Directions
Give back the full listing verbatim, apart from its images.

Supplied data
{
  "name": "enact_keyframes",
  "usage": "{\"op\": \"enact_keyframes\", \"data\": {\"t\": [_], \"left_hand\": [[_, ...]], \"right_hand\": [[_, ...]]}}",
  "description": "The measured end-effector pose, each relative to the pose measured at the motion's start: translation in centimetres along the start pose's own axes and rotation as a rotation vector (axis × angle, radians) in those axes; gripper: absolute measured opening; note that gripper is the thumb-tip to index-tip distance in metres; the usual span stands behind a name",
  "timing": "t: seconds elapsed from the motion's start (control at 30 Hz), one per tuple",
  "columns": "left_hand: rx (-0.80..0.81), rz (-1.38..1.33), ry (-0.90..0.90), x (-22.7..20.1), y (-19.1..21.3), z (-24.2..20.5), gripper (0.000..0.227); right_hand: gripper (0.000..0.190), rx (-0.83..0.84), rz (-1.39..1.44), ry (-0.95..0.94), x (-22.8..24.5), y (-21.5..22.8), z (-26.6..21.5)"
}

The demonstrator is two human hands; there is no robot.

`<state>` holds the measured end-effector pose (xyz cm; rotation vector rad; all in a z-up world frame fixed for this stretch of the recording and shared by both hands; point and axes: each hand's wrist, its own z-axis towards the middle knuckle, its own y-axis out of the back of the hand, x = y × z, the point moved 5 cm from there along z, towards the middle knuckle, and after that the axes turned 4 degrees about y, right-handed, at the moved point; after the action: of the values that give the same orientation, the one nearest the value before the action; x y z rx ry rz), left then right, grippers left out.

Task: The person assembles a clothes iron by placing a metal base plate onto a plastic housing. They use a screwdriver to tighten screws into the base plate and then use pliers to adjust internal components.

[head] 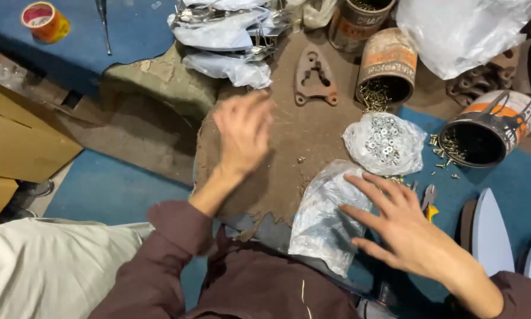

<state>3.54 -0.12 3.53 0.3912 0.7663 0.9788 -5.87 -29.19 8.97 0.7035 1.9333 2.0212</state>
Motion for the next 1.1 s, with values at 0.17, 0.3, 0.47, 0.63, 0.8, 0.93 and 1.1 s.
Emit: {"op": "enact_keyframes", "data": {"t": [0.17, 0.3, 0.47, 0.63, 0.8, 0.93, 1.1], "left_hand": [[-0.008, 0.143, -0.128, 11.5, -0.3, 9.6, 0.028], [0.384, 0.745, -0.260, 17.8, -5.2, 13.0, 0.075], [0.423, 0.778, -0.605, 19.4, -5.5, 13.9, 0.027], [0.481, 0.859, -0.759, 21.0, -5.3, 14.0, 0.037], [0.384, 0.629, -0.884, 23.6, -7.4, 14.1, 0.034], [0.576, 0.471, -0.500, 22.9, -6.1, 15.9, 0.059], [0.853, 0.426, -0.174, 20.9, -6.1, 15.9, 0.087]], "right_hand": [[0.055, 0.097, 0.126, -0.083, 0.2, -3.4, -0.9], [0.057, 0.146, 0.320, -0.254, 0.3, -3.8, -1.4], [0.055, 0.231, 0.431, -0.371, 0.2, -5.4, -0.9], [0.055, 0.265, 0.452, -0.336, 0.7, -4.8, 3.5], [0.052, 0.311, 0.373, -0.190, 2.6, -4.5, 8.7], [0.053, 0.308, 0.448, -0.156, 2.6, -5.0, 10.2], [0.052, 0.370, 0.451, -0.169, 2.6, -5.2, 10.0]]}}
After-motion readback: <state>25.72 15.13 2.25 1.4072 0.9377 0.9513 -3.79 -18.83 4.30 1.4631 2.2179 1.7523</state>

Result of this task
{
  "name": "enact_keyframes",
  "usage": "{\"op\": \"enact_keyframes\", \"data\": {\"t\": [_], \"left_hand\": [[_, ...]], \"right_hand\": [[_, ...]]}}",
  "description": "The measured end-effector pose, each relative to the pose measured at the motion's start: translation in centimetres along the start pose's own axes and rotation as a rotation vector (axis × angle, radians) in those axes; gripper: absolute measured opening; note that gripper is the thumb-tip to index-tip distance in metres; the usual span stands behind a name",
  "timing": "t: seconds elapsed from the motion's start (control at 30 Hz), one per tuple",
  "columns": "left_hand: rx (-0.80..0.81), rz (-1.38..1.33), ry (-0.90..0.90), x (-22.7..20.1), y (-19.1..21.3), z (-24.2..20.5), gripper (0.000..0.227); right_hand: gripper (0.000..0.190), rx (-0.83..0.84), rz (-1.39..1.44), ry (-0.95..0.94), x (-22.8..24.5), y (-21.5..22.8), z (-26.6..21.5)"
}

The demonstrator is two human hands; there is no robot.

`<state>` holds the measured end-effector pose (xyz cm; rotation vector rad; all in a z-up world frame fixed for this stretch of the recording and shared by both hands; point and axes: each hand's wrist, its own z-axis towards the middle knuckle, its own y-axis out of the back of the hand, x = y × z, the point moved 5 cm from there along z, towards the middle knuckle, and after that the axes turned 4 degrees about y, right-handed, at the moved point; after the action: of the values that give the same orientation, the one nearest the value before the action; x y z rx ry rz), left then right, grippers left out.

Task: The person assembles a clothes iron by placing a metal base plate onto a plastic housing. They use a screwdriver to tighten screws into the base plate and then use pliers to adjust internal components.

[head] 

<state>3.54 -0.12 3.53 0.3912 0.7663 0.9788 -5.87 -29.19 8.97 0.7035 1.9333 2.0212</state>
Motion for the next 1.1 s, with values at 0.17, 0.3, 0.47, 0.63, 0.8, 0.93 and 1.1 s.
Emit: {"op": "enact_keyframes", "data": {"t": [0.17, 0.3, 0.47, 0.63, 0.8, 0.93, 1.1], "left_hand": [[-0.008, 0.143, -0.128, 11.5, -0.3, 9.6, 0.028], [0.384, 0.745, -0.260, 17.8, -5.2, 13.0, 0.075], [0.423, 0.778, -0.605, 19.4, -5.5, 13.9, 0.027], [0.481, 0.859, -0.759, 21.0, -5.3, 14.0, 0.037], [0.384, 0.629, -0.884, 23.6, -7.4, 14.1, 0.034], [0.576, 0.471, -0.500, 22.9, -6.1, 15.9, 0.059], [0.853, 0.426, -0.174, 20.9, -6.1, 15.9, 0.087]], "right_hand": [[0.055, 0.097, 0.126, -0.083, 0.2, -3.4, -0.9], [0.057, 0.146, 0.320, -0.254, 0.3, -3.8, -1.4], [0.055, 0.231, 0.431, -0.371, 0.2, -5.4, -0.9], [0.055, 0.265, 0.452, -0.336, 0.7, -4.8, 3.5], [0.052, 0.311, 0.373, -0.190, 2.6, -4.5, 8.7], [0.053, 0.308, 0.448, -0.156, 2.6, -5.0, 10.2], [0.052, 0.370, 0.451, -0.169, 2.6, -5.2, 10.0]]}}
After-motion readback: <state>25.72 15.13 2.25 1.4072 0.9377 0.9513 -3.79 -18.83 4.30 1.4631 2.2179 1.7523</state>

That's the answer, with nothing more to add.